Nel testo, secondo il sindacalista, “mancano risposte da quelle per il Sud fino ad arrivare ad una revisione del sistema previdenziale iniquo e dannoso lasciatoci in eredità dal governo Monti e dalla Fornero, che, come constatano oggi sia l’Istat sia l’Ocse, sta togliendo prospettive occupazionali ai giovani. Il governo Renzi continua in questo modo a non scegliere e a evitare una sana politica industriale, fatta di progetti e di investimenti”.
Oltre alle stime sul Pil, l’Istat diffonde poi quelli sul mondo del lavoro. Il tasso di disoccupazione ad ottobre 2015 si attesta all’11,5%, il minimo da quasi tre anni Su base annua l’occupazione cresce: +75mila persone (+0,3%), anche se, sempre a ottobre si registra un nuovo calo, il secondo consecutivo, degli occupati su base mensile, con una diminuzione di 39 mila unità rispetto a settembre (-0,2%). Il calo, spiega l’Istat, “è determinato dagli indipendenti”, tra cui rientrano i lavoratori autonomi.
Negli ultimi tre anni si è registrata inoltre una crescita degli occupati over 50 pari a +13,9%. Un dato su cui, secondo l’Istat, pesano l’invecchiamento della popolazione e gli interventi che hanno allungato l’età per andare in pensione. Inoltre, sale ad ottobre il tasso di disoccupazione giovanile tra i 15 e i 24 anni (39,8%): in aumento di 0,3 punti percentuali su base mensile, ma in calo di 1,2 punti su base trimestrale. La fascia più colpita, rivela l’Istat, è però quella che va da 34 a 49 anni: nell’ultimo triennio si è registrato un calo dell’occupazione del 4,4%, ovvero di 450mila unità.
Per il ministro del Lavoro Giuliano Poletti, la riduzione dell’occupazione “indipendente”, a fronte della crescita di quella dipendente, può essere considerata “un effetto delle scelte compiute per rendere più conveniente il contratto a tempo indeterminato”, che “portano alla riduzione delle false partite Iva e delle collaborazioni a progetto”.
Al di là, però, del facile ottimismo sul tasso medio di disoccupazione ai minimi dal 2012, secondo il segretario confederale dell’Ugl, Fiovo Bitti, c’è un dato allarmante che “riguarda i più giovani e le persone fino ai 49 anni per i quali in Italia non esistono reali prospettive”.
Per il sindacalista “i dati rivelano che la creazione di nuovi posti di lavoro è un fenomeno presente negli ultimi tre anni tra gli over 50 (+900.000 occupati), come oggi conferma anche l’Ocse, mentre non abbiamo segnali simili tra i 15 e 24 anni. La fascia più colpita dalla disoccupazione rimane, però, quella tra i 34 a 49 anni, con un calo di occupati pari a 450mila unità nell’ultimo triennio. Tutto ciò senza dimenticare la crescita degli inattivi, in aumento su base annua dell’1,4%”.
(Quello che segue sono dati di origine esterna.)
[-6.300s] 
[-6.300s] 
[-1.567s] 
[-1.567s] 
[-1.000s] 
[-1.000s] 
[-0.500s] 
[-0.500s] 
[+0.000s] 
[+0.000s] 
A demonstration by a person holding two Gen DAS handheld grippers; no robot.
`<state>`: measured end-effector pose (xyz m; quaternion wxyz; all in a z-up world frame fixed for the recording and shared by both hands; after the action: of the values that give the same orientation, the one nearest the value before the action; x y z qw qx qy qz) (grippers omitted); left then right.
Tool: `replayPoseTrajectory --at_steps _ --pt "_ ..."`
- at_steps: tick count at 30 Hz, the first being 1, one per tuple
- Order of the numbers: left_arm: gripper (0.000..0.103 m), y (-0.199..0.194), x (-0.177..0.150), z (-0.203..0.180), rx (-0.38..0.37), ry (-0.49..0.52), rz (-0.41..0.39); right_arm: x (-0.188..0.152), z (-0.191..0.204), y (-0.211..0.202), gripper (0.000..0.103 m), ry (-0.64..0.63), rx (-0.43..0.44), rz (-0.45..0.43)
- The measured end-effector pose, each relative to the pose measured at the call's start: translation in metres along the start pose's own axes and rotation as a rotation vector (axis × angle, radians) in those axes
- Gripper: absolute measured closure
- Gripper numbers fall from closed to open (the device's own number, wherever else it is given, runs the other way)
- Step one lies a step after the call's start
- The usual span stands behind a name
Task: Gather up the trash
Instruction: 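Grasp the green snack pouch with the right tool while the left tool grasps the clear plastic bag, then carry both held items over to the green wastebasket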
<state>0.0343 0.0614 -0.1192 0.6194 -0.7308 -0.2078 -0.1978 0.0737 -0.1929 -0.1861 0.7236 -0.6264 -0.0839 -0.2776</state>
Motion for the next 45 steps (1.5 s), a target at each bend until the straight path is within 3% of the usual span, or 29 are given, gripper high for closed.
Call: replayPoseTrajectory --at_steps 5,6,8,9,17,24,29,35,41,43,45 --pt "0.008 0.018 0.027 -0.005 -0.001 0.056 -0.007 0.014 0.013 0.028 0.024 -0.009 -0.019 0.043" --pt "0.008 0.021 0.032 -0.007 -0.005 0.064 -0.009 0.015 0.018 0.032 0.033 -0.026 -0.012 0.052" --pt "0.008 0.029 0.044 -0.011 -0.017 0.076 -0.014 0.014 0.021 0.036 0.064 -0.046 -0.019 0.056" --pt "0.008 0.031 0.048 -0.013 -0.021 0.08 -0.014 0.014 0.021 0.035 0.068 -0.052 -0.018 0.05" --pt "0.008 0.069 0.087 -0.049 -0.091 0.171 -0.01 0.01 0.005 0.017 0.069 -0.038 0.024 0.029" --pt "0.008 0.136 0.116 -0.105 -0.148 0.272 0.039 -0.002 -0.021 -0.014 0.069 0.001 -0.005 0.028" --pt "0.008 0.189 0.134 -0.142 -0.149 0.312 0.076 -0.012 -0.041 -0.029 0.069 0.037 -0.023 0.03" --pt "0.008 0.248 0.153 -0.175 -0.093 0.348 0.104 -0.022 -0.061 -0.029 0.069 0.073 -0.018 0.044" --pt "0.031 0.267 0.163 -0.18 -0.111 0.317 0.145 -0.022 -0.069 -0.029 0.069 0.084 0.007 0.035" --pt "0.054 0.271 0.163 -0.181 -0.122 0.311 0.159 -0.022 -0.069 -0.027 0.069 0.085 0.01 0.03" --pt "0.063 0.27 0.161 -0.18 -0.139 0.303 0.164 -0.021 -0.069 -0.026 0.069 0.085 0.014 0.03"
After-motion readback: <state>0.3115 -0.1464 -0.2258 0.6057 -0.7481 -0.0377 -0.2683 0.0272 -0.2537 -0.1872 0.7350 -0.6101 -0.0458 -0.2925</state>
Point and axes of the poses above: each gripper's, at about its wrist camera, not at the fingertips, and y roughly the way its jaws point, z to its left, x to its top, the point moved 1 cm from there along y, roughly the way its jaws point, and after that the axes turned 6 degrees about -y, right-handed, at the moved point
L’introduzione del contratto a tutele crescenti, soltanto nominalmente a tempo indeterminato, secondo Bitti, “non ha assolutamente superato la grande questione della precarietà; anzi, il Jobs Act sta alimentando un lavoro senza tutele e senza qualità, con il demansionamento e i controlli a distanza. In assenza di una sana e seria politica industriale ciò che dobbiamo aspettarci è un esodo all’estero in massa delle nostre migliori speranze”.